Narconon International, in its motion to dismiss, criticizes the Harris complaint for accusing Narconon of hiding its connections to Scientology. The plaintiffs should be focused on the contracts the former patients signed, the defendant suggests, and those contracts were with the local Narconon, not Narconon International.
ABLE, in its motion to dismiss, also says it was not involved in the specific treatment given patients at Narconon Georgia. It merely licenses Narconon trademarks to Narconon International, who in turn licenses them to the local rehab centers. “Notably, there are no specific allegations of any actions taken by ABLE in the Complaint. ABLE is merely an add-on party to a complaint that focuses on the actions of other Defendants,” the memorandum supporting the motion says.
RTC, in its motion to dismiss, says what it always does, that it has nothing to do with anything: “Contrary to Plaintiffs’ allegations, RTC does not own or control any of the other Defendants in this case and does not own any of the intellectual property associated with the Narconon program.”
The Religious Technology Center was created in the early 1980s when Scientology founder L. Ron Hubbard had gone into hiding to avoid being pulled into a federal prosecution of eleven top church officials, and to avoid being pulled into numerous lawsuits. To insulate himself, he asked for a major reorganization of Scientology, resulting in a byzantine, interlocking set of entities with murky relationships to each other. In 2002, former Scientology spokesman Robert Vaughn Young produced a lengthy affidavit asserting that the alphabet soup of entities is really a smokescreen, and that all that matters is David Miscavige’s position at the top of Scientology’s “Sea Organization,” which really runs things.
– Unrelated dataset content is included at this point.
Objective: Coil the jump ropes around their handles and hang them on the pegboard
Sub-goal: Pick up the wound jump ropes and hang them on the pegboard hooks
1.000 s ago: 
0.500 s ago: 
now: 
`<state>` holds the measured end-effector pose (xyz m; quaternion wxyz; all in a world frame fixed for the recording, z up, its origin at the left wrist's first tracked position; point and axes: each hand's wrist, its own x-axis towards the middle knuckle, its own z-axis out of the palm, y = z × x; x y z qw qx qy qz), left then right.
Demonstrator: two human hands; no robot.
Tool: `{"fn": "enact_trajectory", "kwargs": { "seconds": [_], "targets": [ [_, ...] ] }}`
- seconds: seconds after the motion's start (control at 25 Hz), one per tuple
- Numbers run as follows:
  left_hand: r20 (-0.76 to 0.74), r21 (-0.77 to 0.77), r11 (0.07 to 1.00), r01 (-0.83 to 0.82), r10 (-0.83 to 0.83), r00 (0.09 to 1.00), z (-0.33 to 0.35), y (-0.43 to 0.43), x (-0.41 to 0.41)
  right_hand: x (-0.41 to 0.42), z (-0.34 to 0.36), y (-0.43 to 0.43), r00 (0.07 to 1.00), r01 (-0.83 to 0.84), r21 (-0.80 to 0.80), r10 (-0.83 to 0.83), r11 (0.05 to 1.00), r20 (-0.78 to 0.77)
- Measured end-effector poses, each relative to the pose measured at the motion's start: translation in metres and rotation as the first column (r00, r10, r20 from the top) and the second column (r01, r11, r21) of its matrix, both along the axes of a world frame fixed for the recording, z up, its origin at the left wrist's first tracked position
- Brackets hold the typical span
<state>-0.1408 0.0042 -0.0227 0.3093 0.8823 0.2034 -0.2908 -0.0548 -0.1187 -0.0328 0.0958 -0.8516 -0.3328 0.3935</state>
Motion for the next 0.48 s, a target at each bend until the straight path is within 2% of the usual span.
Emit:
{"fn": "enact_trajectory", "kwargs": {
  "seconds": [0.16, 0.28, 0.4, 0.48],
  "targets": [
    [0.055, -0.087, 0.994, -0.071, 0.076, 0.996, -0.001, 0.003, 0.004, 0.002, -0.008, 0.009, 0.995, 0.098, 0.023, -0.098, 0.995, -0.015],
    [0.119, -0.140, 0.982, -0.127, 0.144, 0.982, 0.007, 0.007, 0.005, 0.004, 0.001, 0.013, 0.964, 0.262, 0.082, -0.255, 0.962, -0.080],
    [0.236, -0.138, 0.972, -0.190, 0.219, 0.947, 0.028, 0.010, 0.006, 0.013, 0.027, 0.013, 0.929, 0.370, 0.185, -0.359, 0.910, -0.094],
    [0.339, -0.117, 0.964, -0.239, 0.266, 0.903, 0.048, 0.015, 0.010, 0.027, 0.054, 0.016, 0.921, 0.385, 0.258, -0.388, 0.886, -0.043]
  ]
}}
This, Vaughn Young insisted, is how something like RTC could seem to have only a minor role — licensing L. Ron Hubbard’s copyrights and trademarks — and actually wield total control over everything done in the name of Scientology.
When it is hauled into court, however, Scientology’s strategy is always to insist that its entities have nothing to do with each other: Narconon is separate from Scientology, ABLE is a non-profit that operates on its own, RTC essentially does nothing.
It will be interesting to see how Harris and the plaintiffs counter this well-rehearsed legal strategy.